Le ministre russe des Affaires étrangères a justifié l’entreprise de « dénazification » en Ukraine devant une chaîne de télévision italienne dimanche 1er mai. Ses propos, visant les juifs d’Ukraine, provoquent un quasi incident diplomatique.

Avec notre correspondant à Jérusalem, Michel Paul

De la colère, mais surtout de la stupéfaction. Forcé de justifier l'intervention militaire russe, Sergueï Lavrov a notamment affirmé que même si le président ukrainien Volodymyr Zelensky est juif, cela n'enlève rien au caractère nazi de l'Ukraine. Et le ministre russe d’ajouter : « Hitler avait du sang juif et parmi les pires antisémites, il y a des juifs. »

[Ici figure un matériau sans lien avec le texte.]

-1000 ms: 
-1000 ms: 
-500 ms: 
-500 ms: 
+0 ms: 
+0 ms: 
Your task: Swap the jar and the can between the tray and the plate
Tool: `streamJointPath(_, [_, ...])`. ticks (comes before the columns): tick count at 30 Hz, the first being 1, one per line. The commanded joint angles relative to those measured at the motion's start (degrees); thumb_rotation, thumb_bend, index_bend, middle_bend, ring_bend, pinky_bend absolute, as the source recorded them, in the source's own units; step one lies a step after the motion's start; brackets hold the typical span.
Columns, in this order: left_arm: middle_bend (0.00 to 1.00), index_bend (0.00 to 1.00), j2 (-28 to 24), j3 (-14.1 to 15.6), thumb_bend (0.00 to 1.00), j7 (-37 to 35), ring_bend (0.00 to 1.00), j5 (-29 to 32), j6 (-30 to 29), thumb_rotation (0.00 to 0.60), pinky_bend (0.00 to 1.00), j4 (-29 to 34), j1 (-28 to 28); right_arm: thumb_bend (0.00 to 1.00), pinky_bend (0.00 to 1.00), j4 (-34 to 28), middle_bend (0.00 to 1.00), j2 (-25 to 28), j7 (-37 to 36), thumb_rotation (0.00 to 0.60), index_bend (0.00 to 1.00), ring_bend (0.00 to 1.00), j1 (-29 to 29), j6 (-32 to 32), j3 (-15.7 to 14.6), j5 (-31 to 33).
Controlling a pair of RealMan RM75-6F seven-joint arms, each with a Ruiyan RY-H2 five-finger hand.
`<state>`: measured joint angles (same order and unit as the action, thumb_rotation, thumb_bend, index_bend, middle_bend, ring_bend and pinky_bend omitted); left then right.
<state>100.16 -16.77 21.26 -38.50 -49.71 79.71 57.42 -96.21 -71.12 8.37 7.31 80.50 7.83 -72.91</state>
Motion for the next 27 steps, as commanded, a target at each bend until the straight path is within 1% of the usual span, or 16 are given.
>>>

Naturellement, ces propos du ministre russe des Affaires étrangères ont été mal reçus en Israël. La réaction de Yair Lapid, son homologue israélien, ne s’est pas faite attendre. « Ce sont des propos impardonnables, scandaleux, et c’est aussi une terrible erreur historique. Nous attendons des excuses. L’ambassadeur de Russie va être convoqué au ministère pour un entretien pas commode », a-t-il annoncé.

Réactions du même acabit à Yad Vashem, le mémorial de la Shoah à Jérusalem, où l’on parle de propos délirants, dangereux et dignes de toute condamnation.

Depuis le début du conflit avec l’Ukraine, Israël marche sur des œufs pour ne pas attaquer frontalement la Russie. Cet incident pourrait marquer un changement de la politique israélienne.